En fait, dès que vous avez le dos tourné, elle passe à autre chose car sa notion du temps ne s’accorde pas avec la vôtre. Elle ne comprend pas que vous soyez pressé, ne voit pas l’importance qui est la vôtre de partir dans votre village avec le tissu alors, elle prend son temps et profite de vos signes d’impatience pour tenter de renégocier 10 fois le prix convenu pour lequel elle vous a pourtant fait une facture !
Il faut des nerfs d’acier (que j’ai failli perdre une fois) quand elle vous dit que finalement, elle n’y arrivera pas à ce prix et qu’elle laisse tomber. Vous pensez à tous vos donateurs qui vous ont versé un peu d’argent (et beaucoup pour certains), à votre petit neveu qui a cassé sa tire-lire, au fric qu’a couté votre voyage, au temps que vous sacrifiez pour cette mission, à tous les enfants qui vous attendent dans le village… bref, vous avez envie de pleurer et d’envoyer “chier“ ce pays que vous ne comprendrez jamais complètement, même en y venant chaque année jusqu’à la fin de vos jours.
Mais tout s’arrange en Afrique.
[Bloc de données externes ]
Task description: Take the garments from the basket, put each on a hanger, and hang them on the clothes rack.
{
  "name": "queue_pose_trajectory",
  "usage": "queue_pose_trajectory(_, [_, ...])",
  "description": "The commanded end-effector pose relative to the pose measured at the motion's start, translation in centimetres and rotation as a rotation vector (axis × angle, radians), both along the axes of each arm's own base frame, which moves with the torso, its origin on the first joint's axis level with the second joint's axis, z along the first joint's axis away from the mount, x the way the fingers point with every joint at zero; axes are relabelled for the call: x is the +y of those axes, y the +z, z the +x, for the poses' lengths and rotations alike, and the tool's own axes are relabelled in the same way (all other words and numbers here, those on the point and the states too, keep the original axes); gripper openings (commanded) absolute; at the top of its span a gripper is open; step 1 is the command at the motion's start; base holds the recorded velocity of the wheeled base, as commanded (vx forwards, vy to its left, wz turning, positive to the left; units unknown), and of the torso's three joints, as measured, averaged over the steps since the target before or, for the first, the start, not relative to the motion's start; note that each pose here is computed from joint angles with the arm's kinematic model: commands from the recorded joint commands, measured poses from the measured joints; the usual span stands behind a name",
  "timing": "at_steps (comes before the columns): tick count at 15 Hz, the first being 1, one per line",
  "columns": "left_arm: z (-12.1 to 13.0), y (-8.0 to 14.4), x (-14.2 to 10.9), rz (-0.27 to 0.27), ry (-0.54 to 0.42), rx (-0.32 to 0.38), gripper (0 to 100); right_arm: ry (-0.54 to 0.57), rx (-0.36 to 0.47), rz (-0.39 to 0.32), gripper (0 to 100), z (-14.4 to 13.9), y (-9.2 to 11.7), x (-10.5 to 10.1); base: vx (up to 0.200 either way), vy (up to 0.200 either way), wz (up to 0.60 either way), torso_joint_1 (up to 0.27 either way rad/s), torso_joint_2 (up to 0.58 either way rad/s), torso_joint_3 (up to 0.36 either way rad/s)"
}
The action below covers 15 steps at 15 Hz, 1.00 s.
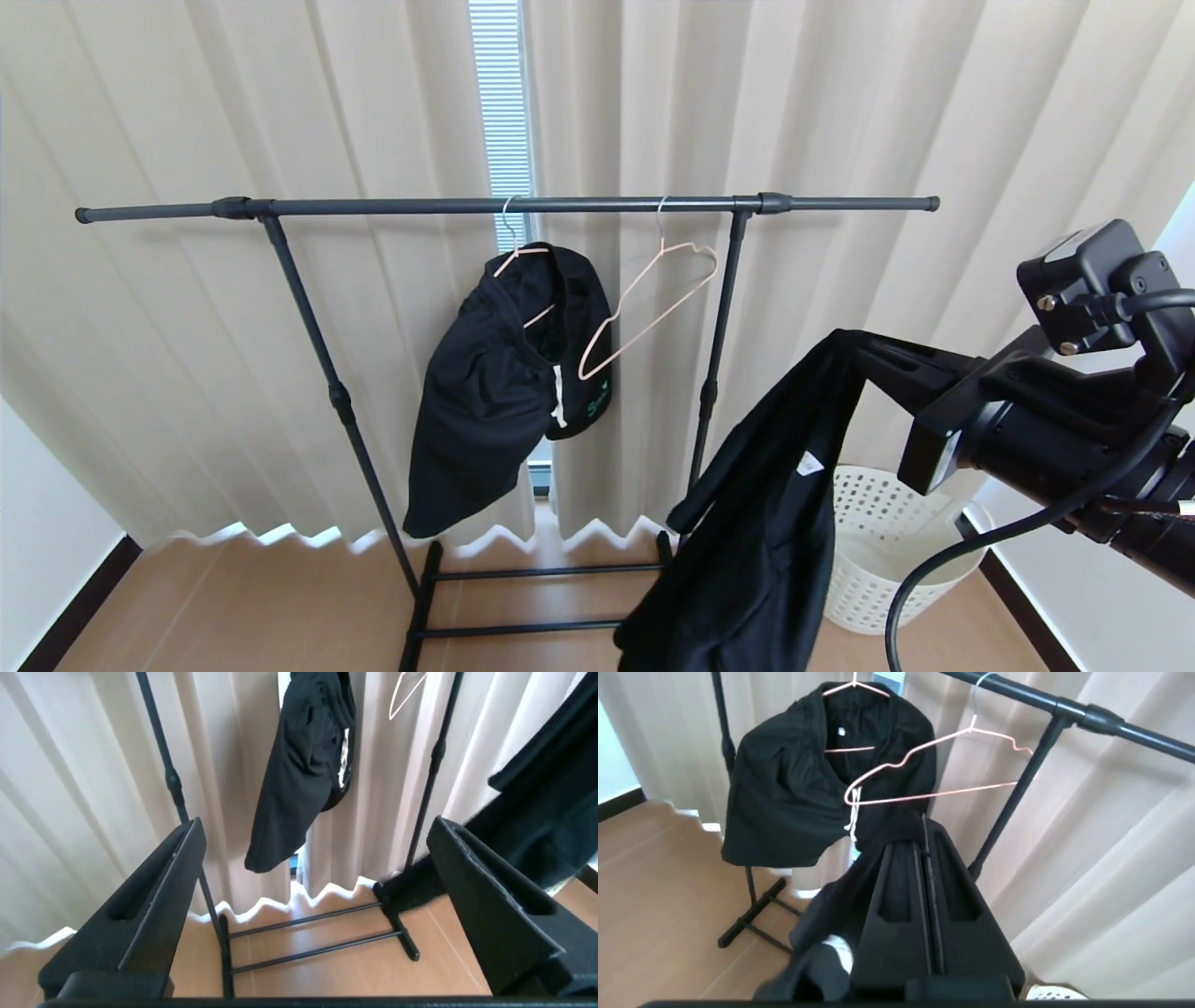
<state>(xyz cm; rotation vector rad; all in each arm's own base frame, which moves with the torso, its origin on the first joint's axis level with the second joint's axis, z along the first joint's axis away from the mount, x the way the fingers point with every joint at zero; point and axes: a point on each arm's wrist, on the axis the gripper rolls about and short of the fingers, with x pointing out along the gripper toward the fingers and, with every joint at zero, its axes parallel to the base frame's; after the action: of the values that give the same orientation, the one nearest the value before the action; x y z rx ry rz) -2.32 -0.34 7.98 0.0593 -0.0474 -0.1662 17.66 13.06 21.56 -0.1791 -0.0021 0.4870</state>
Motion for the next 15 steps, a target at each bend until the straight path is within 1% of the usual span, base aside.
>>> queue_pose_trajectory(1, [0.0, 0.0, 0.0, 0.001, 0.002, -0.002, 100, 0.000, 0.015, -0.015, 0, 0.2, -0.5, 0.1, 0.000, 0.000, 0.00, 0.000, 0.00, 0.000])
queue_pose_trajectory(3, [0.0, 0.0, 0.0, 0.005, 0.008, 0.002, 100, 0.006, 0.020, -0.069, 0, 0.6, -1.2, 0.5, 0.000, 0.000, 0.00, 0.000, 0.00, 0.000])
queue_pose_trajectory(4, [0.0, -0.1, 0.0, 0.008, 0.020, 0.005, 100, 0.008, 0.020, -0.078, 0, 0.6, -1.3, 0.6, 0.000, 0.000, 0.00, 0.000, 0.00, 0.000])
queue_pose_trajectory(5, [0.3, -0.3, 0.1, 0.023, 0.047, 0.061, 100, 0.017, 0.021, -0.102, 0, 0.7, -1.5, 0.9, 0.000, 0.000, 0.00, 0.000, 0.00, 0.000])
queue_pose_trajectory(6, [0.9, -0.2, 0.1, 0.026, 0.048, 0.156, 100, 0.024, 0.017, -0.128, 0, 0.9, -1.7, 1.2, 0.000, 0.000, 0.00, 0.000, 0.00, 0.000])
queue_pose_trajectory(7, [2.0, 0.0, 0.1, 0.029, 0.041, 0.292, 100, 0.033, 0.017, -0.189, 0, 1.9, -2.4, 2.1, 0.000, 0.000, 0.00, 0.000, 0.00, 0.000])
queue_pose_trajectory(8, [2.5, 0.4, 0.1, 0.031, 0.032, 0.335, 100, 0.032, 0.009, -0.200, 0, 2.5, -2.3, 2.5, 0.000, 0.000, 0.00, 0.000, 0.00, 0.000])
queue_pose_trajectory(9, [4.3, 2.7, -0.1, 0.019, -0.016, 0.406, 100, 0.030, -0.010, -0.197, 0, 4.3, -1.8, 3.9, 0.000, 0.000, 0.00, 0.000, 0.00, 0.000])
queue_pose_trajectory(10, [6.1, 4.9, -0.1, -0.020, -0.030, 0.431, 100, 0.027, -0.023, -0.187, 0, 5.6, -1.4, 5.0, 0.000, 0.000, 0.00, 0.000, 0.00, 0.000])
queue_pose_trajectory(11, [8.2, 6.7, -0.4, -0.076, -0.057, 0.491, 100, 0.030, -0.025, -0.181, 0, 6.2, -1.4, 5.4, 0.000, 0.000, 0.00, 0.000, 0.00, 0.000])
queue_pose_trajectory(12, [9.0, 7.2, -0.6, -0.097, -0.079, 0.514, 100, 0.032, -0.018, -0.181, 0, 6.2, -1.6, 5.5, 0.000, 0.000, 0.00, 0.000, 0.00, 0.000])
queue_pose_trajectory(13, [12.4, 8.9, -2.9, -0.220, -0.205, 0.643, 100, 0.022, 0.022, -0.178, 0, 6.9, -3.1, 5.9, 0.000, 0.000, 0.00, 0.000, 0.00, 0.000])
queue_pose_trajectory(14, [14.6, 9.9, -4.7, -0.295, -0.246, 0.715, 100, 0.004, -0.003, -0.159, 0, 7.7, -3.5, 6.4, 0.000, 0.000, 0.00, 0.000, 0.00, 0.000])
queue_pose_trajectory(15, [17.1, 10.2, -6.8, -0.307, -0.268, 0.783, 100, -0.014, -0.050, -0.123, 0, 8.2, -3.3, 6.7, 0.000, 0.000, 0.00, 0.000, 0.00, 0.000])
Tout rentre dans l’ordre car tout ceci est une immense comédie où chacun joue son rôle. Alors que je parlais à Eugène, mon ami Béninois, d’en venir à la police pour la contraindre à nous livrer ou nous rendre l’argent, celui-ci m’a regardé comme si j’avais parlé de faire intervenir l’OTAN et a éclaté de rire : “tout va s’arranger, ne t’inquiète pas“.
Les noirs savent que les blancs n’ont pas de temps alors qu’eux le fabriquent. Le Bénin est un pays pauvre en ressources mais immensément riche en temps et si le temps était de l’argent, les béninois seraient assurément, les monégasques de cette planète.
Mon impatience a pris une belle leçon durant ces quelques jours mais je sais malheureusement, que cette richesse que j’ai acquise ici ne restera pas bien longtemps dans le porte-monnaie de l’européen pressé que je suis.

3 Responses
  1. Chantal

    Ton article me fait sourire, je t’imagine assis sur ce tabouret inconfortable, même si je trouve que tu n’es plus aussi impatient « qu’avant »! Tu t’es « bonifié » durant ces dernières années!! Je voudrais toutefois juste relever cette si belle démarche que tu as mis au point, ce voyage pour aider les Béninois qui n’ont rien d’autre que le temps devant eux…quoique relatif cette perspective de temps….Il faut souligner que tu n’es pas seulement un « amuseur »Tu es un homme généreux, sensible, et avec des valeurs et pas celles qu’il faut déclarer au fisc!!

  2. Chantal

    Non pas çà!!! ils vont pas nous enlever çà….AUSSI!!! tout va devenir légalisé et par la même aseptisé!!! mon dieu c’est la dépression pour tout le monde…Les coach vont se « gaver » !!!!